En réponse à la demande qui lui a été adressée, le garde des sceaux, ministre de la justice a informé la commission que Monsieur X a pu visionner les images vidéo sollicitées, selon l'attestation dressée le X. La commission en prend bonne note mais constate que la demande dont elle est saisie porte sur la communication par voie électronique de ce document. En l'état des informations dont elle dispose, la commission ne peut par suite que considérer que la demande conserve un objet.
Elle rappelle ensuite que les images vidéo enregistrées au sein des locaux et des établissements de l'administration pénitentiaires sont communicables en application du livre III du code des relations entre le public et l'administration à l'intéressé ou à son conseil sous réserve, d’une part, en application de l'article L311-6 de ce code, qu'elles ne fassent pas apparaître de la part d'un tiers, autre qu'un agent agissant dans le cadre de ses missions de service public, un comportement dont la divulgation pourrait lui porter préjudice et, d’autre part, en application des dispositions combinées du d) du 2° de l’article L311-5 du code des relations entre le public et l’administration et du 3° du I de l’article L213-2 du code du patrimoine, que la communication de ces images ne porte pas atteinte à la sécurité publique dès lors notamment, que leur visionnage permettrait de localiser des postes protégés de surveillants ainsi que des accès de sécurité nécessaires en cas d’intervention au sein de cet établissement.
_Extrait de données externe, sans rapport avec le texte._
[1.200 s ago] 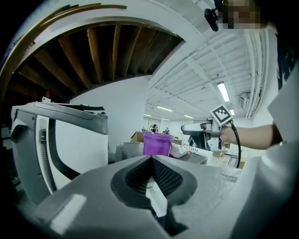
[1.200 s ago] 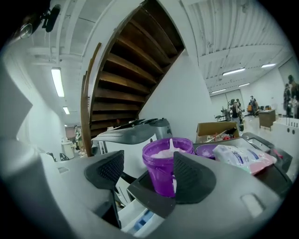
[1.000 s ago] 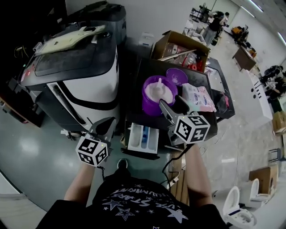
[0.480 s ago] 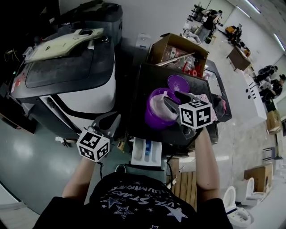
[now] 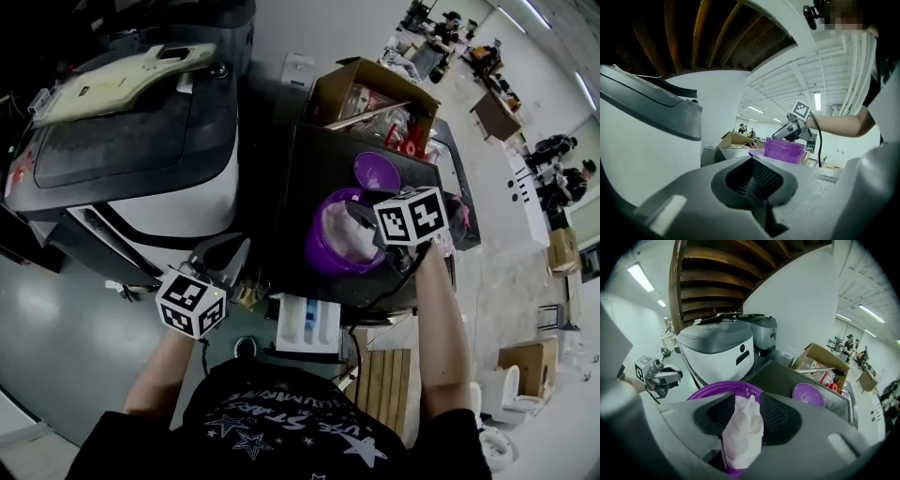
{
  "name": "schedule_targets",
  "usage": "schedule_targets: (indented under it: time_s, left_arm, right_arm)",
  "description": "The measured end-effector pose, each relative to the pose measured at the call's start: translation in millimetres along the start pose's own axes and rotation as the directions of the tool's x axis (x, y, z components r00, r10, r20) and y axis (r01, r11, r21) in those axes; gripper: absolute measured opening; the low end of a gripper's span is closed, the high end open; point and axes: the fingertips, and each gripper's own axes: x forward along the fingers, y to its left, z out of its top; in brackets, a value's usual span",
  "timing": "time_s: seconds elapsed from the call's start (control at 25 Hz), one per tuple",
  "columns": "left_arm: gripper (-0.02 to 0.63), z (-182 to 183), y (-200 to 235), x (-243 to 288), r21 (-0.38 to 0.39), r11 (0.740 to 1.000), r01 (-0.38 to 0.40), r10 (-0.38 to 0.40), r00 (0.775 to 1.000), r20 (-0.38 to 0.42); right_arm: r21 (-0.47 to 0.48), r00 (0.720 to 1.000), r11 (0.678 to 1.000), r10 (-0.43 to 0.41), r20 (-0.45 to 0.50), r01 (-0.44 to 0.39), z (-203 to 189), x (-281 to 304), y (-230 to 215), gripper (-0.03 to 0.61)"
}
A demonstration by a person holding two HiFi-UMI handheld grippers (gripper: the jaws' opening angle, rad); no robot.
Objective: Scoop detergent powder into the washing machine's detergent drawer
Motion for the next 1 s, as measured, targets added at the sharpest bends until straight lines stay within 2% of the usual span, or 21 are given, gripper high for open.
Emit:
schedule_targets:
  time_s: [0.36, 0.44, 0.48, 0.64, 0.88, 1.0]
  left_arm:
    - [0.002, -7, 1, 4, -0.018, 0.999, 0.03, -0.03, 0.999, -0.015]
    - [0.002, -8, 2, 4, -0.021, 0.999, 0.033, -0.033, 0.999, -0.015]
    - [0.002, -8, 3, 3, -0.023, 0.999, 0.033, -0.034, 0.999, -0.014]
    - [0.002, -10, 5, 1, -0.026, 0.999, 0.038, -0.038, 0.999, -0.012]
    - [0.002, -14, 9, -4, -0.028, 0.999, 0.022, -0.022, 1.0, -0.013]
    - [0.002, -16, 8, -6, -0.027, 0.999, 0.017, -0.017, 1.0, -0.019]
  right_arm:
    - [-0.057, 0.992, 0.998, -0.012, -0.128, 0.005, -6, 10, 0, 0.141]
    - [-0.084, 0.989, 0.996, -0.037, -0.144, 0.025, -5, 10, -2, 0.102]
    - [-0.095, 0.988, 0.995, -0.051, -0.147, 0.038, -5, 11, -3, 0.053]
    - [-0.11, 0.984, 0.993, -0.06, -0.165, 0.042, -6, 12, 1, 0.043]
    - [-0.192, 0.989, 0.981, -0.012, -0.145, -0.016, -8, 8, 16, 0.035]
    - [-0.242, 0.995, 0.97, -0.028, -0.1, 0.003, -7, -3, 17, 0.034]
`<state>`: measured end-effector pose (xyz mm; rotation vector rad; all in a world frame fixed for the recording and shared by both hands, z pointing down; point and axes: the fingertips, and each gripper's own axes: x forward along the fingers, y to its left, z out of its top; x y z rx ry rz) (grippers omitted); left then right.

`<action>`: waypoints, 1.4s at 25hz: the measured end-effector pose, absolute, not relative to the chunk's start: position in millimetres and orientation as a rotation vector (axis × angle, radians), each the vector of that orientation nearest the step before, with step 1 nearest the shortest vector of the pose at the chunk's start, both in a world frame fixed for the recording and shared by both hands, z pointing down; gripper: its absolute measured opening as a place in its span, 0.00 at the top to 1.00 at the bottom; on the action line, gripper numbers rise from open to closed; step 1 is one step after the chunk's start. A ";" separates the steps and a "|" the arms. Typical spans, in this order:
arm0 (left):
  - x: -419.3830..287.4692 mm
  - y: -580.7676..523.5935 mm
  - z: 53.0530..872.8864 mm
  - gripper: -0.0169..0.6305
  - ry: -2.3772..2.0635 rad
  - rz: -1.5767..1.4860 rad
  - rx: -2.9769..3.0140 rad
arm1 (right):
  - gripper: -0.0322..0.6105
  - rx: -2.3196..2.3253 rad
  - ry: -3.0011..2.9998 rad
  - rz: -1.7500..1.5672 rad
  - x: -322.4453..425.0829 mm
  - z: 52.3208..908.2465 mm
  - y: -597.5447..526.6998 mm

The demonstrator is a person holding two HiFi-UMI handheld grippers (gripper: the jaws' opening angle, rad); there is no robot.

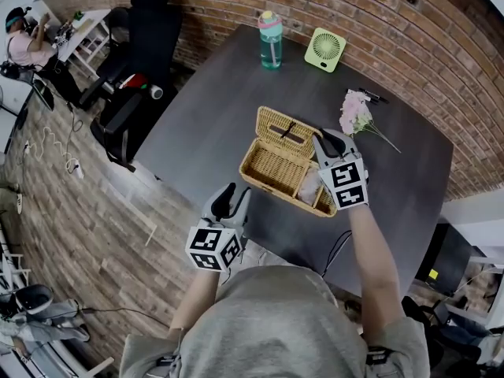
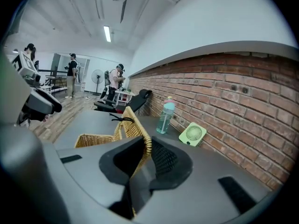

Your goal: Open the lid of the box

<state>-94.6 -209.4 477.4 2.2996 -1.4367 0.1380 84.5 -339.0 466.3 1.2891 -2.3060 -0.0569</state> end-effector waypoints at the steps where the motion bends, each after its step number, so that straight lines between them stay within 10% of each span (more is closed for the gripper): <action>1: -94.2 -209.5 478.4 0.72 -1.435 0.141 2.298 | 0.86 1.295 -2.306 -0.049 86.4 467.7 -341.6; 35: -83.9 -230.6 495.4 0.72 -1.390 0.225 2.293 | 0.84 1.380 -2.229 0.242 125.3 534.8 -411.8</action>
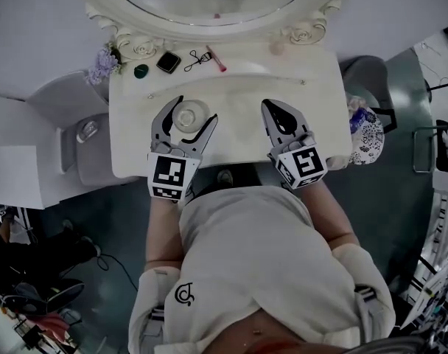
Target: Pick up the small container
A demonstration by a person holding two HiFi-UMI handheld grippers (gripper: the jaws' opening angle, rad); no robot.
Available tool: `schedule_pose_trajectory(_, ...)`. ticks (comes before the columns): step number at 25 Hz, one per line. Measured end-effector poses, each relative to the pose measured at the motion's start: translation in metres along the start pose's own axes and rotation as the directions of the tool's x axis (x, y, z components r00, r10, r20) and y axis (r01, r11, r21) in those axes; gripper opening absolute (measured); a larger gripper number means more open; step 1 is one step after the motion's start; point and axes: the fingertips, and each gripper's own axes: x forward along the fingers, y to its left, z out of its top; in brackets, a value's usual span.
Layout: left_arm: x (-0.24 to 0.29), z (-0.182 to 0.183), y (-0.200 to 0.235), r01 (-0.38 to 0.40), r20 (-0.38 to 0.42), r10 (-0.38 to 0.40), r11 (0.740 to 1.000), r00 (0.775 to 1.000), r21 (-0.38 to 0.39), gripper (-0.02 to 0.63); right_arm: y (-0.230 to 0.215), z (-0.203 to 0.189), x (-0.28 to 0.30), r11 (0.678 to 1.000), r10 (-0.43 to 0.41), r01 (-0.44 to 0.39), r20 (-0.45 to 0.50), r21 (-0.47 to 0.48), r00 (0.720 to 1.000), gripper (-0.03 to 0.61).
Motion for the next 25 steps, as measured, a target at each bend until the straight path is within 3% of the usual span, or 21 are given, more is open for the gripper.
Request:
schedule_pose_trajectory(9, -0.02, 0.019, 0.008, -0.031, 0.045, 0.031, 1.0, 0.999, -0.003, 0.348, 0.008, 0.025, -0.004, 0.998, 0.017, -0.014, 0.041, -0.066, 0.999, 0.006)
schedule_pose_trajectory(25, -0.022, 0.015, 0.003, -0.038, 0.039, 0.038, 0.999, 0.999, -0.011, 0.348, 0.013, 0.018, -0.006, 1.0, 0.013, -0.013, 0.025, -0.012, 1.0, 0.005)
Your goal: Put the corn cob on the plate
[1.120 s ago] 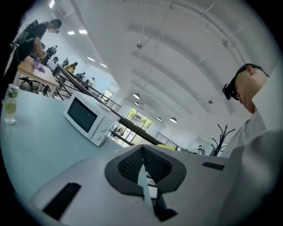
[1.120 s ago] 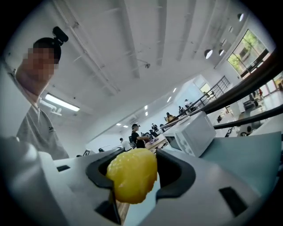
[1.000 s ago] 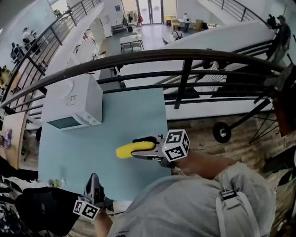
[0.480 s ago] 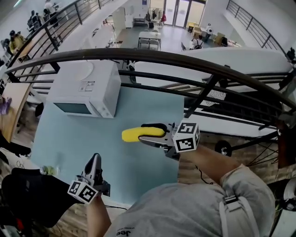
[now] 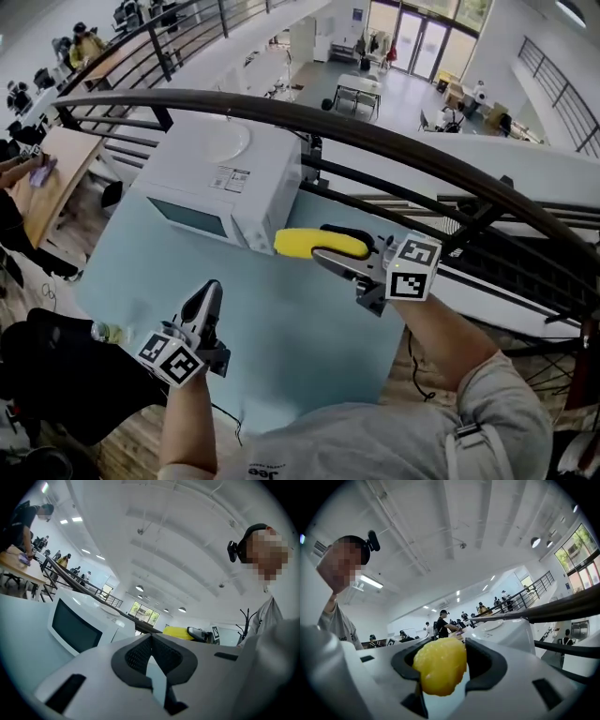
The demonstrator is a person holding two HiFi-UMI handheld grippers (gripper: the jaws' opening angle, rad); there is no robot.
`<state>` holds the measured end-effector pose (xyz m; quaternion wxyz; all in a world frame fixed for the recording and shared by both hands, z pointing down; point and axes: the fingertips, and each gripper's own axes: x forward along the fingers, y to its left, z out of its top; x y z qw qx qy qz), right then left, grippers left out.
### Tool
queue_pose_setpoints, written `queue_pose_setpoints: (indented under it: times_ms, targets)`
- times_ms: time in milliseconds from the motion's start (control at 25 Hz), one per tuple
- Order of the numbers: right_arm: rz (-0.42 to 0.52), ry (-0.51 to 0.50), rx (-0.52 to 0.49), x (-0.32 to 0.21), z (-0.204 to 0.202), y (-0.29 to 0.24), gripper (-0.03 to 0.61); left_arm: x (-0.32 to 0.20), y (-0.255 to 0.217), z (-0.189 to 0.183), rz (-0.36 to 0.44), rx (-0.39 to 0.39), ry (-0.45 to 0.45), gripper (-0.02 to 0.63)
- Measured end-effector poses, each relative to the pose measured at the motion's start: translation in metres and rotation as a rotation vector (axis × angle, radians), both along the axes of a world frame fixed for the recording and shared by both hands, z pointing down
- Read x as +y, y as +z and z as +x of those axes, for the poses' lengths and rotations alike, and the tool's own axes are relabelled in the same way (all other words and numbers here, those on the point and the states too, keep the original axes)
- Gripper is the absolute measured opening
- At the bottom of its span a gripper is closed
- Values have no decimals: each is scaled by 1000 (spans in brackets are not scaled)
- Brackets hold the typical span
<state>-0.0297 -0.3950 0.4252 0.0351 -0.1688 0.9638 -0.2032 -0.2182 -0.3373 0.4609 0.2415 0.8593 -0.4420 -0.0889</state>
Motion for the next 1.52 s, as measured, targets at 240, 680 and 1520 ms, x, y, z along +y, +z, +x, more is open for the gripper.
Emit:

La commission observe qu'il n’est pas établi que les images vidéo sollicitées comporteraient des informations, telles la localisation précise d’installations ou d’équipements nécessaires à la sécurité au sein de l’établissement pénitentiaire, dont la communication serait susceptible de porter atteinte à la sécurité publique et qui feraient par suite obstacle à leur communication.
Dans ces conditions, la commission, qui n’a pas pu prendre connaissance du document sollicité, émet un avis favorable à la demande, sous les réserves précédemment rappelées.